The rotatable guide vane actuating mechanism drives the rotatable guide vane to rotate, and the power source usually adopts electric and hydraulic types. The two power sources are stable in operation, have the defects of complex mechanisms and the like, are required to be provided with accessories such as a motor, a power supply or an oil station, a pump and the like, are limited by space, and are difficult to add on the narrow outside of the gas turbine.
(III) summary of the invention
The invention aims to provide a gas turbine compressor rotatable guide vane rotating mechanism for solving the problem of a rotatable guide vane power source.

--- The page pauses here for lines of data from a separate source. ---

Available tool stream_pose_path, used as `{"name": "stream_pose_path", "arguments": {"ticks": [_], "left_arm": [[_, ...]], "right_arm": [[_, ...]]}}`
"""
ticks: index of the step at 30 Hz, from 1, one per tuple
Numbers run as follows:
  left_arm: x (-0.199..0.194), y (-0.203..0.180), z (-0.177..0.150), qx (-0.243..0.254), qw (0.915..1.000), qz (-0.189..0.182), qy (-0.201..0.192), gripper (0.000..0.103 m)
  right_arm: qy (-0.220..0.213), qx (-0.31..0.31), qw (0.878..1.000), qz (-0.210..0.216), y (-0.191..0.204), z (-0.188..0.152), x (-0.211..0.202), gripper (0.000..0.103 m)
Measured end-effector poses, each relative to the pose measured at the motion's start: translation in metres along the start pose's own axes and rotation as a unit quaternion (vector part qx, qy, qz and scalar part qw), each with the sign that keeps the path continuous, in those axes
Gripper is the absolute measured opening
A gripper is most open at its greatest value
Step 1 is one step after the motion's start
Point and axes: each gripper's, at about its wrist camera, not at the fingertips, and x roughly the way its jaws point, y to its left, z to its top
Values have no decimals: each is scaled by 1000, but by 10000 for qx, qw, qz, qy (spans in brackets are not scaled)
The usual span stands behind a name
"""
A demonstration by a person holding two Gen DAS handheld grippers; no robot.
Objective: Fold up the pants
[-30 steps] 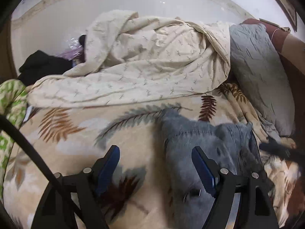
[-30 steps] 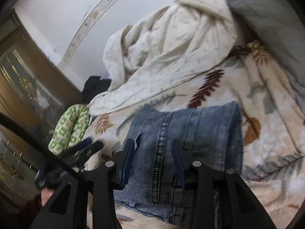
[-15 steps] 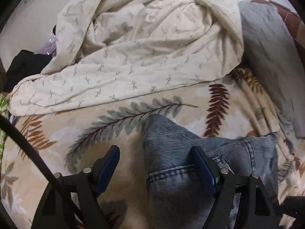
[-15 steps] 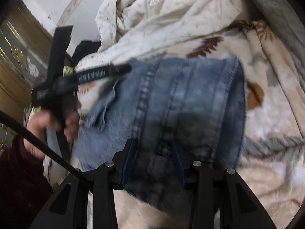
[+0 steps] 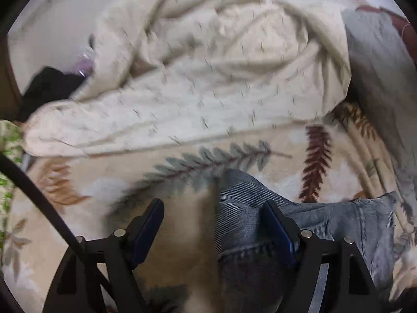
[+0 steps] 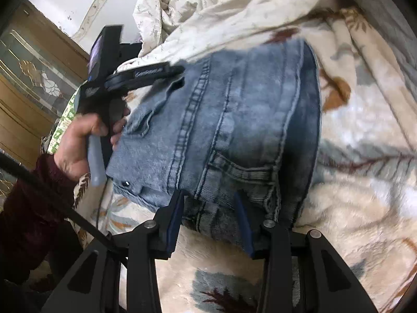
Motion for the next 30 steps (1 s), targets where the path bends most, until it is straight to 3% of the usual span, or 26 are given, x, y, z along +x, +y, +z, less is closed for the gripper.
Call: {"name": "stream_pose_path", "arguments": {"ticks": [4, 9, 13, 18, 24, 30], "left_arm": [[-53, 14, -14, 66, 9984, -258, -503, 80], [-77, 19, -50, 227, 9983, -397, -349, 80], [-76, 6, -77, 425, 9976, -427, -329, 80], [-67, 9, -83, 219, 9981, -526, -242, 81], [-49, 8, -95, 176, 9985, -509, 48, 82], [-38, 12, -105, 47, 9971, -724, 238, 82]], "right_arm": [[-637, -174, 9977, -157, 16, 18, -21, 41], [-1254, -99, 9909, -482, 30, 50, -20, 45], [-1229, 83, 9899, -697, 30, 72, 5, 45], [-1131, 12, 9875, -1100, 25, 95, 35, 45], [-458, 49, 9821, -1825, 11, 91, 58, 45], [-281, 242, 9843, -1726, -8, 83, 64, 45]]}}
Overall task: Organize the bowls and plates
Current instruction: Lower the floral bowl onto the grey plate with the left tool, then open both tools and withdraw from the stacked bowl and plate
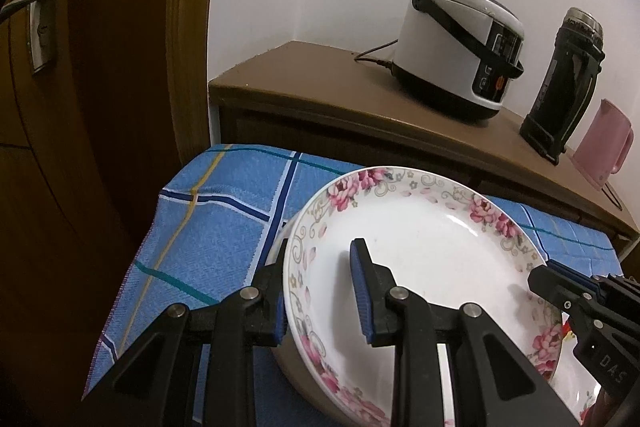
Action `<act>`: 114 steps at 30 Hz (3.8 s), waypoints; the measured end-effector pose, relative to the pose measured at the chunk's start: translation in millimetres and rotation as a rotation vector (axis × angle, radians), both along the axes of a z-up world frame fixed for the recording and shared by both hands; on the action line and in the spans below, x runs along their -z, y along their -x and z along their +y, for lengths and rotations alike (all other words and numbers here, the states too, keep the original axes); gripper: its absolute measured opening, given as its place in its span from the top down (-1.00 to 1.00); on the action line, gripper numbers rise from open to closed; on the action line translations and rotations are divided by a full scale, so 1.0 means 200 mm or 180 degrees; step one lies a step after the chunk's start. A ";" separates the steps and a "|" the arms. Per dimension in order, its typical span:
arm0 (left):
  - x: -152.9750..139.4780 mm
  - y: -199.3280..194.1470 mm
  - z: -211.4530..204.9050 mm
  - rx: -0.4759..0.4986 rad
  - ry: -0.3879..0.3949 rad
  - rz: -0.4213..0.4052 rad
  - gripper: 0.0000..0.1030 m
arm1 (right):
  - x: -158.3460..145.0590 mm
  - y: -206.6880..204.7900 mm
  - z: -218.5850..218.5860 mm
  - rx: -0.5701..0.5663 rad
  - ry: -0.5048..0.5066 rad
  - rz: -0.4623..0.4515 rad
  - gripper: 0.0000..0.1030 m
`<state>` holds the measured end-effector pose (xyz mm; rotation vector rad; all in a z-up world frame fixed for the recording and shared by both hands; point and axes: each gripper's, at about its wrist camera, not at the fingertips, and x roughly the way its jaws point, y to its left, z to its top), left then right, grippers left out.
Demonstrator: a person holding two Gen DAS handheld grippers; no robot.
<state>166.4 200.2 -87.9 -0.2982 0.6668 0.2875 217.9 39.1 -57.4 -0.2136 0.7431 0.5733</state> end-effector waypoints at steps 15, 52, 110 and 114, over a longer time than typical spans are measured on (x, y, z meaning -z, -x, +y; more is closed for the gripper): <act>0.02 -0.03 0.00 0.0042 0.0045 0.0183 0.44 | 0.02 -0.03 0.02 0.0015 0.0057 0.0044 0.71; 0.06 -0.07 -0.01 0.0140 0.0023 0.0352 0.43 | 0.08 -0.07 0.05 0.0029 0.0178 0.0125 0.72; -0.03 0.03 -0.09 0.0200 -0.0266 -0.0035 -0.31 | -0.04 0.22 -0.51 0.0558 -0.0311 -0.0122 0.00; -0.08 0.08 -0.09 0.0119 -0.0240 -0.0228 -0.30 | -0.03 0.26 -0.65 0.0757 -0.0349 -0.0127 -0.01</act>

The purpose of this patent is so realized:
A control actuator cylinder of a gas turbine compressor rotatable guide vane rotating mechanism comprises a main actuator cylinder, a first spiral tensioner, a first screw rod, a second spiral tensioner, a shifting fork, a roller, a linkage ring, a bushing, a positioning pin, a rotating shaft and an auxiliary actuator cylinder; the high-low pressure gas after purification and cooling is introduced into the power chambers of the main actuator cylinder and the auxiliary actuator cylinder, the pressure difference of the introduced high-low pressure gas is gradually increased along with the rise of the working condition of the gas turbine until the power spring is compressed, so that the power piston pushes the spiral tensioner to rotate around the rotating shaft with the first screw rod, the rotating shaft rotates at the other end to enable the second screw rod to push the second spiral tensioner to drive the shifting fork to rotate circumferentially together with the linkage ring, the roller slides along the wear-resistant alloy track on the surface of the casing, the linkage ring and the roller are restrained by the track, the central line of the circumferential rotation of the linkage ring coincides with the axis of the gas turbine, and the same rotation angle of the rotatable guide vane of each stage is ensured.

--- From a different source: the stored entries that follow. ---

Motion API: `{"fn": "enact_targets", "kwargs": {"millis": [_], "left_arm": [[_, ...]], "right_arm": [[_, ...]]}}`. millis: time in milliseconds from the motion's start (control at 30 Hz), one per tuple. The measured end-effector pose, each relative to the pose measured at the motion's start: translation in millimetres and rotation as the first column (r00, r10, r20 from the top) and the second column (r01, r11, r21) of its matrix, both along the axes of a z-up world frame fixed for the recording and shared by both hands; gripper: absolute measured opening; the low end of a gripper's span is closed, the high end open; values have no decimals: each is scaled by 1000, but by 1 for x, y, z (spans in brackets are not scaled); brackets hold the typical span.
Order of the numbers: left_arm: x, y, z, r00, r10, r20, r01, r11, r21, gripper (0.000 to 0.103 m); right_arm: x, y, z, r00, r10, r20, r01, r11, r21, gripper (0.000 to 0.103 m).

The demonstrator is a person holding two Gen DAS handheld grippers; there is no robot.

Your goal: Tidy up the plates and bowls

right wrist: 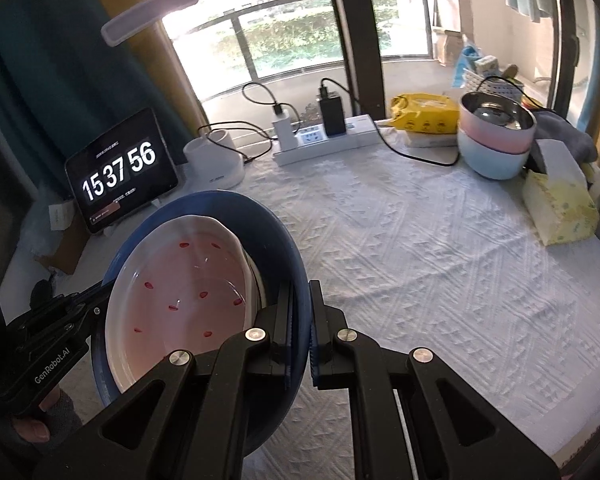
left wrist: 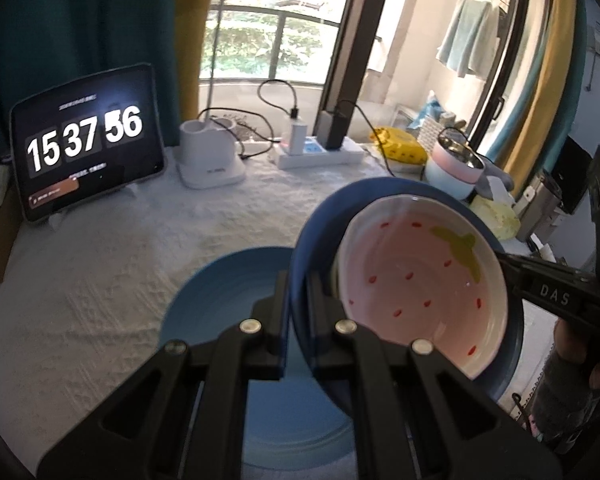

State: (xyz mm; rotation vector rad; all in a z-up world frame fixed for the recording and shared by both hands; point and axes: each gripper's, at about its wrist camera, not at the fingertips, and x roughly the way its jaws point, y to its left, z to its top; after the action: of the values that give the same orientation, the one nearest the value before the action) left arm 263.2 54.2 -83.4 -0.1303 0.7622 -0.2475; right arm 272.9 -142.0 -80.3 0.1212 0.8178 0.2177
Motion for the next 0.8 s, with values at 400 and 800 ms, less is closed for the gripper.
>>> {"fn": "enact_targets", "kwargs": {"millis": [400,800], "left_arm": [[4,32,-13,998,61,-32,-61,998,-4,5],[9,53,-22,992,118,-51,-118,993,6,5]], "right_arm": [[17,34,-12,998,46,-33,-46,999,10,8],[36,58,-25,993,95,-68,-93,995,27,9]]}}
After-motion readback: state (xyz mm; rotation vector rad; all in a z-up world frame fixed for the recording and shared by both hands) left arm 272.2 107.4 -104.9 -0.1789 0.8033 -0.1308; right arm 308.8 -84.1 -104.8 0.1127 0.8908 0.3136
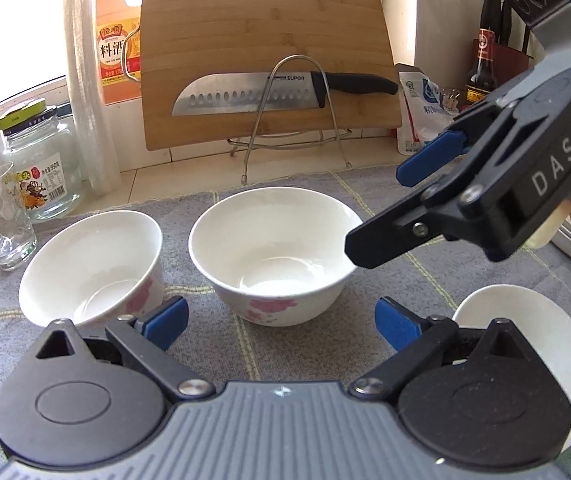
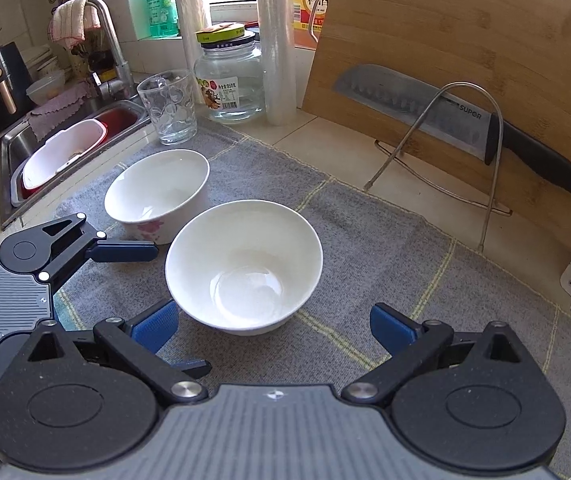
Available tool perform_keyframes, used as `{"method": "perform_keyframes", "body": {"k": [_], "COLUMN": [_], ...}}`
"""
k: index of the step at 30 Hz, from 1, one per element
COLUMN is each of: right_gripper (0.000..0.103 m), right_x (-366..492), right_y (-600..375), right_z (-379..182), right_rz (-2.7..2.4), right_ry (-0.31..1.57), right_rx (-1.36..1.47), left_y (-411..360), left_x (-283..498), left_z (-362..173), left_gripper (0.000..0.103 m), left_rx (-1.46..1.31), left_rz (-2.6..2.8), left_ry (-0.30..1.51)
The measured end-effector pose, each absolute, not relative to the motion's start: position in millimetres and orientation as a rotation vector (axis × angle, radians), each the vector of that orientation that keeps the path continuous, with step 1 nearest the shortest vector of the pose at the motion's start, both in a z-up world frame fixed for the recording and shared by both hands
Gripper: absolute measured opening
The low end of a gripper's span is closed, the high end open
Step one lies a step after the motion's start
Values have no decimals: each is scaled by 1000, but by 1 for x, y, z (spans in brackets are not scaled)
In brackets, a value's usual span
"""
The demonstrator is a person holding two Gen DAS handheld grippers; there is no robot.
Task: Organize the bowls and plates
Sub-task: 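Reach the right gripper to another white bowl and close on its rim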
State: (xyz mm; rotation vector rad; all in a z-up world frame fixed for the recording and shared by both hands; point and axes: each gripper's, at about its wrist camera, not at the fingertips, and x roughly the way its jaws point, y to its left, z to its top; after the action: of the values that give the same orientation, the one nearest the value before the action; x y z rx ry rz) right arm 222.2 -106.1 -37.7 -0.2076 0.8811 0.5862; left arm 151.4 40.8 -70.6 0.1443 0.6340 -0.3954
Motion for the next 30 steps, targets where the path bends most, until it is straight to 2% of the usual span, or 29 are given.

Further, the first screw tensioner can adjust the initial and final positions of all the stage rotatable guide vanes, the second screw tensioner can adjust the initial and final positions of the single stage rotatable guide vanes, the first screw can adjust the angular range of all the stage rotatable guide vanes, and the second screw can adjust the angular range of the single stage rotatable guide vanes.

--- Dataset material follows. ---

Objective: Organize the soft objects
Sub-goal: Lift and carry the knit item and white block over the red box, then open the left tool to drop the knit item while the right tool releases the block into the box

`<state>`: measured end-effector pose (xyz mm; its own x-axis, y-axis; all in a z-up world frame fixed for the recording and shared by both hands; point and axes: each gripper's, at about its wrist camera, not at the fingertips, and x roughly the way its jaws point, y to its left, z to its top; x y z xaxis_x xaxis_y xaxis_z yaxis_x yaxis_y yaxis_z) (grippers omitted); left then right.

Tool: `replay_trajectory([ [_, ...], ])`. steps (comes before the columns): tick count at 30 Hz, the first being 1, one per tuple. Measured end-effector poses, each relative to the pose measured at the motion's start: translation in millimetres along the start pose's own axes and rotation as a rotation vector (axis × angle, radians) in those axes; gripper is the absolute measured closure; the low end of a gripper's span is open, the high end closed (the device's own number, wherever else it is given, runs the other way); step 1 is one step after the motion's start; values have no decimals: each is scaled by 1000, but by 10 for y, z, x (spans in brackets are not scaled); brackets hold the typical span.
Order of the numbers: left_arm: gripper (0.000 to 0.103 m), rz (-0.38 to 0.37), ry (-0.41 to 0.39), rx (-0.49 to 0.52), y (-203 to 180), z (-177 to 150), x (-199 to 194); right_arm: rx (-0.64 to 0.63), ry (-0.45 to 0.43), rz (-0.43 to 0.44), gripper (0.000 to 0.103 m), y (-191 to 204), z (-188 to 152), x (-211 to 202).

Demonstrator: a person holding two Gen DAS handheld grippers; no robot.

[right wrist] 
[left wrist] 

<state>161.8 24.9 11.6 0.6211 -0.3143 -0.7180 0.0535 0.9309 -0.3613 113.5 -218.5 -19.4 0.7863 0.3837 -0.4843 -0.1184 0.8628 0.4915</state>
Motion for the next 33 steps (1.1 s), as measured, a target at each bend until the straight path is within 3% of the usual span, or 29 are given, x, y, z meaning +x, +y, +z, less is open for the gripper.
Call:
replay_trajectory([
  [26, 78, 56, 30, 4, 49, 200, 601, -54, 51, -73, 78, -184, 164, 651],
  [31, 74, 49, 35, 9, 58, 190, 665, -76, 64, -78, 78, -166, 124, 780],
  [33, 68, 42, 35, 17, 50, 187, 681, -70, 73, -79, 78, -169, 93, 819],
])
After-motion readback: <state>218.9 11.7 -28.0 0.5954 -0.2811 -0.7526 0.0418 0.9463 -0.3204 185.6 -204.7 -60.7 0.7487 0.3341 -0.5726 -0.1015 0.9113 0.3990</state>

Further, the rotating shaft comprises a bearing, a bearing seat, a first ring, a second ring and a stop ring; the axis of rotation is born the power of actuator transmission through first screw rod, and then passes through the second screw rod with the linkage ring department of the rotatable stator of every stage with the power transmission, the axis of rotation is fixed in the bearing frame on the receiver through its both sides convex shoulder installation bearing, and first ring and second ring are adjusted the axial position of axis of rotation, adopt the snap ring to carry out axial positioning to it simultaneously.
Further, the linkage ring is divided into an upper half structure and a lower half structure, the two shifting forks are buckled to the outer surface of the casing, the shifting forks are connected into a whole circular ring through positioning pins, the rollers are arranged on the linkage ring, the ring groove structure of the roller is matched with a wear-resistant alloy boss on the outer surface of the casing, the circle center of the linkage ring is overlapped with the axis of the gas turbine, and the same rotation angle of each rotatable guide vane is ensured.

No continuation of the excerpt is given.